Task objective →
Return, from the material below, each line in which the word "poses" is present.

Data for this exercise →
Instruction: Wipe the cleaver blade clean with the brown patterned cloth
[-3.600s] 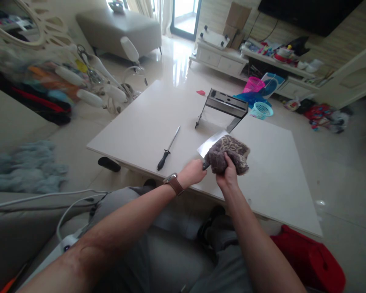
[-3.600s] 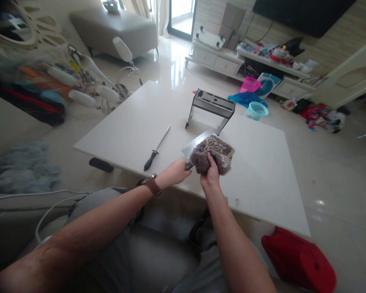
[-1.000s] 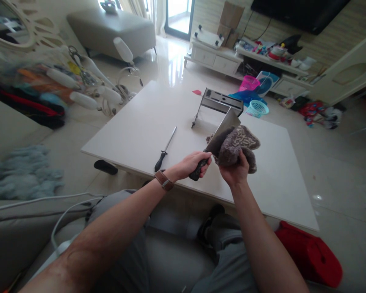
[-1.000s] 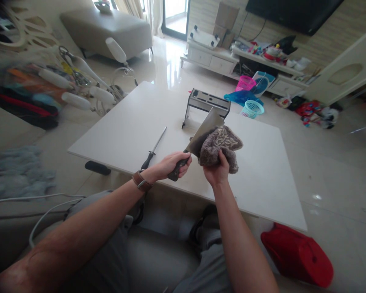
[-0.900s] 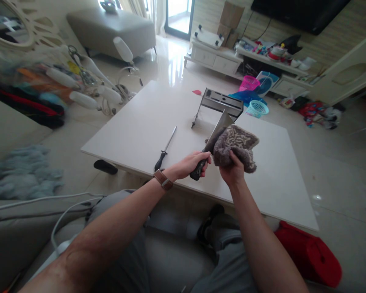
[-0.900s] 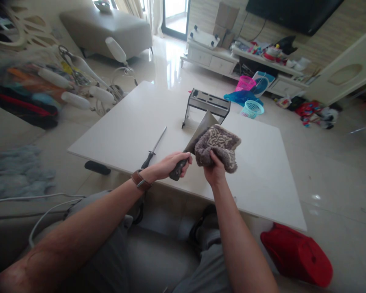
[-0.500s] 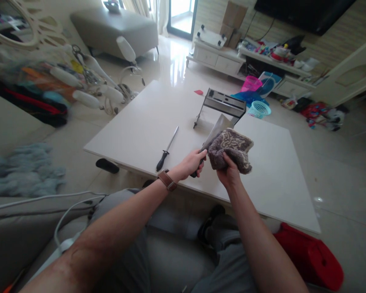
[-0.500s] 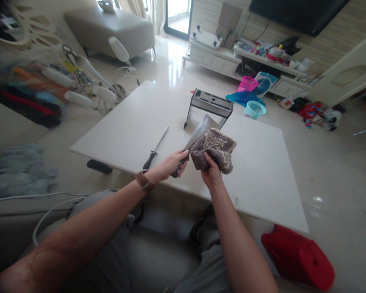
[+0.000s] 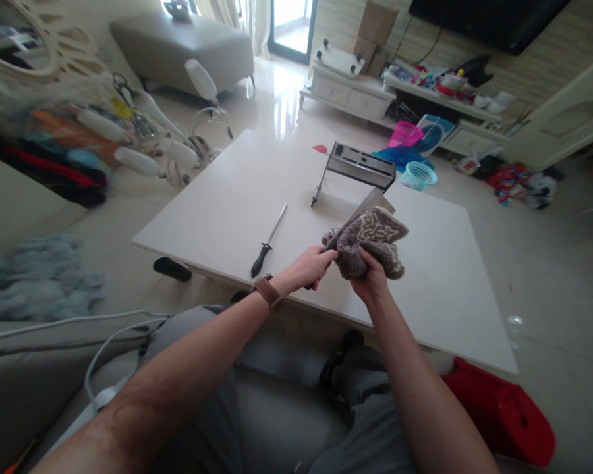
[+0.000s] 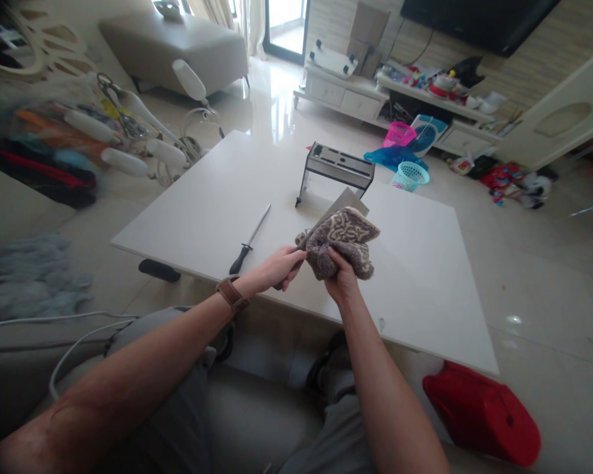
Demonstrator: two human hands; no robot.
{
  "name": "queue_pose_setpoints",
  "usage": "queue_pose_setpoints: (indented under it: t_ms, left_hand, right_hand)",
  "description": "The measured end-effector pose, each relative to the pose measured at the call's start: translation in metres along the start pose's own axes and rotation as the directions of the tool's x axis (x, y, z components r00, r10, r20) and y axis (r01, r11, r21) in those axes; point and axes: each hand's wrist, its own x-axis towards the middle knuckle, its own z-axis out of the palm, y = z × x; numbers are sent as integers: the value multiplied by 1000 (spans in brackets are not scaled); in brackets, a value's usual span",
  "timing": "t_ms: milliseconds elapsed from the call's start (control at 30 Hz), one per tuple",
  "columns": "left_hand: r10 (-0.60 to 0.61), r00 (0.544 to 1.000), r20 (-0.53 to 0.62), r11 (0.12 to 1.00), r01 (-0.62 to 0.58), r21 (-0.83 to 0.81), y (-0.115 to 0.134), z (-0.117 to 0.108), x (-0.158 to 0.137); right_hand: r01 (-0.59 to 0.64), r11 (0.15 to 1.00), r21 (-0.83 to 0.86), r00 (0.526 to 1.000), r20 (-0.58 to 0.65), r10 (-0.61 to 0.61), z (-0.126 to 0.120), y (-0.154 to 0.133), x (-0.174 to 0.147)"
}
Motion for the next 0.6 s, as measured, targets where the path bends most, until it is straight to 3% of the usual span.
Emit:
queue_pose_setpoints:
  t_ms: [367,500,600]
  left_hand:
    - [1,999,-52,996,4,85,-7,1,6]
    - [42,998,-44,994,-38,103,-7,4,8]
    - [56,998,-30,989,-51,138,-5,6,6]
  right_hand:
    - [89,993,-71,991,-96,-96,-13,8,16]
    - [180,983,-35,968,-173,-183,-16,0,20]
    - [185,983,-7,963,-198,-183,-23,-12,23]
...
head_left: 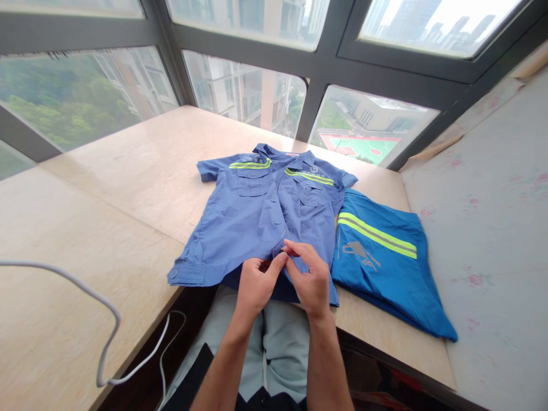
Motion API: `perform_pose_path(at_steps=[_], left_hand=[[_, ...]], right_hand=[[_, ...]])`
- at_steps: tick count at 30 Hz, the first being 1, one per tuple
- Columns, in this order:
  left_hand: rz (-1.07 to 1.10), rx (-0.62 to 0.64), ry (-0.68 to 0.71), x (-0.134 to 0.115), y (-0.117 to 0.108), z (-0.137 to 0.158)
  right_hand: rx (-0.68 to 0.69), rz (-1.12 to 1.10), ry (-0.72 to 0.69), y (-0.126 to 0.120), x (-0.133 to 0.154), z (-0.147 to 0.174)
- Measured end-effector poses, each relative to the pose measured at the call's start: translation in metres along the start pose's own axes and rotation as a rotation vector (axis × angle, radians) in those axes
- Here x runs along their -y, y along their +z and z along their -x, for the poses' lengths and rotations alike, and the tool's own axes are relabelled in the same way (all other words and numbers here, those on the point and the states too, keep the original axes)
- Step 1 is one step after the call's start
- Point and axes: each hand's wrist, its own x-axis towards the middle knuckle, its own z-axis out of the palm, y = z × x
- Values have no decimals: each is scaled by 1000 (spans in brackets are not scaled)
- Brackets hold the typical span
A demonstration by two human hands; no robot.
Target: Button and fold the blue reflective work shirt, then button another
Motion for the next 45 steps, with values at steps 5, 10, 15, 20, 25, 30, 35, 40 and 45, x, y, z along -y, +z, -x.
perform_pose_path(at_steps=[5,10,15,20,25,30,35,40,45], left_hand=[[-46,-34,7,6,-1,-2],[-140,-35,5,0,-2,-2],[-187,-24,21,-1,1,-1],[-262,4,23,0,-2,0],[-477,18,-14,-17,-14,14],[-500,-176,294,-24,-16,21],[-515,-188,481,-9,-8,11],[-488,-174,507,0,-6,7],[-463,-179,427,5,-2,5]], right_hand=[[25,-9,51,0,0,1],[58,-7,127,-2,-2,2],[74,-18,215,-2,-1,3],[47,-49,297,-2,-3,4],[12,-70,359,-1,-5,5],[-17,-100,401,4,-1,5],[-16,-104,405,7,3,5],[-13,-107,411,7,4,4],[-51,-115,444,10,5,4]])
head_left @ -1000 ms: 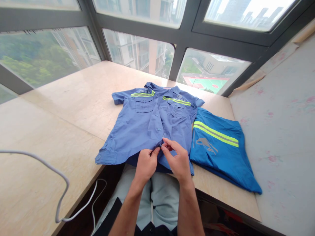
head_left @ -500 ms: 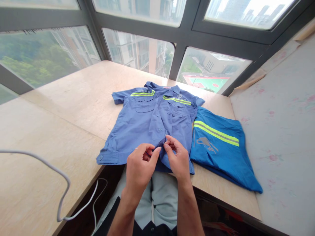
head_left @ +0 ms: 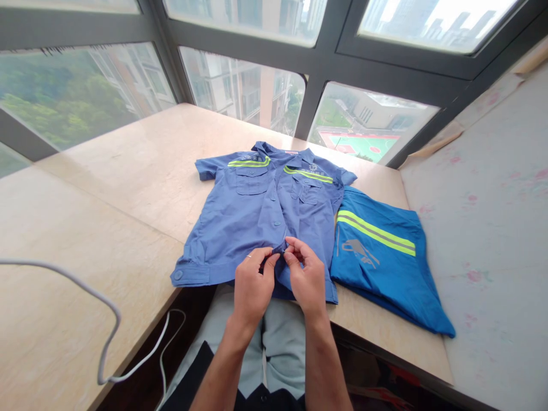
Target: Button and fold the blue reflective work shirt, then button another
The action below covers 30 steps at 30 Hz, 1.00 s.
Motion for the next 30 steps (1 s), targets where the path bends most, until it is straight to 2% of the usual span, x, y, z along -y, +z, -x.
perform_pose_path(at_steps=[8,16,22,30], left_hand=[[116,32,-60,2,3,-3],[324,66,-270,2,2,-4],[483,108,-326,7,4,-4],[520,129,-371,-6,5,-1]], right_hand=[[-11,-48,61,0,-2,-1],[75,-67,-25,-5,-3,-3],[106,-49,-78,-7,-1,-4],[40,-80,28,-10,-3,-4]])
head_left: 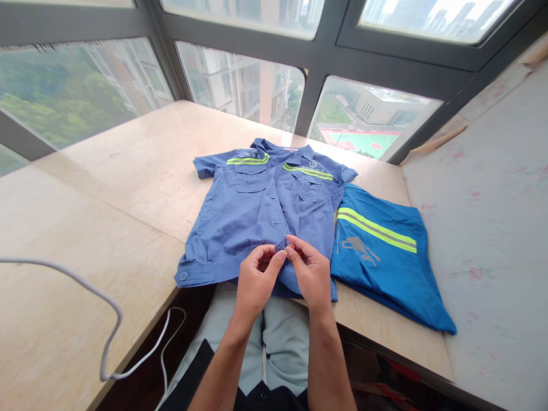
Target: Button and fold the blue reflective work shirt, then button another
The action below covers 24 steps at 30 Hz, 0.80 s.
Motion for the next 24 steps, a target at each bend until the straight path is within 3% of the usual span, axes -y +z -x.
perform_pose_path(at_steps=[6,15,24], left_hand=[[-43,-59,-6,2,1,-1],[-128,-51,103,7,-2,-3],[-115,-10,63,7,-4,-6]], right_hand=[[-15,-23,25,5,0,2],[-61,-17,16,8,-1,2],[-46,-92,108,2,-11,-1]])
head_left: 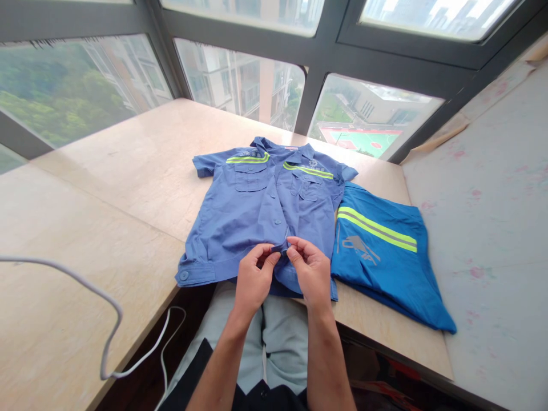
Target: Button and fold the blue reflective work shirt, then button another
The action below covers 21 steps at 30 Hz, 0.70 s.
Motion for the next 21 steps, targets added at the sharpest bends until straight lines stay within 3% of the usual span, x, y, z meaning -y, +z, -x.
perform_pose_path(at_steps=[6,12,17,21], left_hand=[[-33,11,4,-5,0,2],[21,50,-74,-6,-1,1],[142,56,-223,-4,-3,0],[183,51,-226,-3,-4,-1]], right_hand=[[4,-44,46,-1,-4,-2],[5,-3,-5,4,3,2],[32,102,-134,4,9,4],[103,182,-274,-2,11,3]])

Finished exercise →
- Measured end-effector poses, each relative to the pose measured at the call's start: translation in metres along the start pose's own axes and rotation as a rotation vector (axis × angle, radians) in those axes
- Here x runs along their -y, y along their +z and z along their -x, for the poses' lengths and rotations alike, and the tool's own axes are relabelled in the same way (all other words and numbers here, those on the point and the states too, keep the original axes)

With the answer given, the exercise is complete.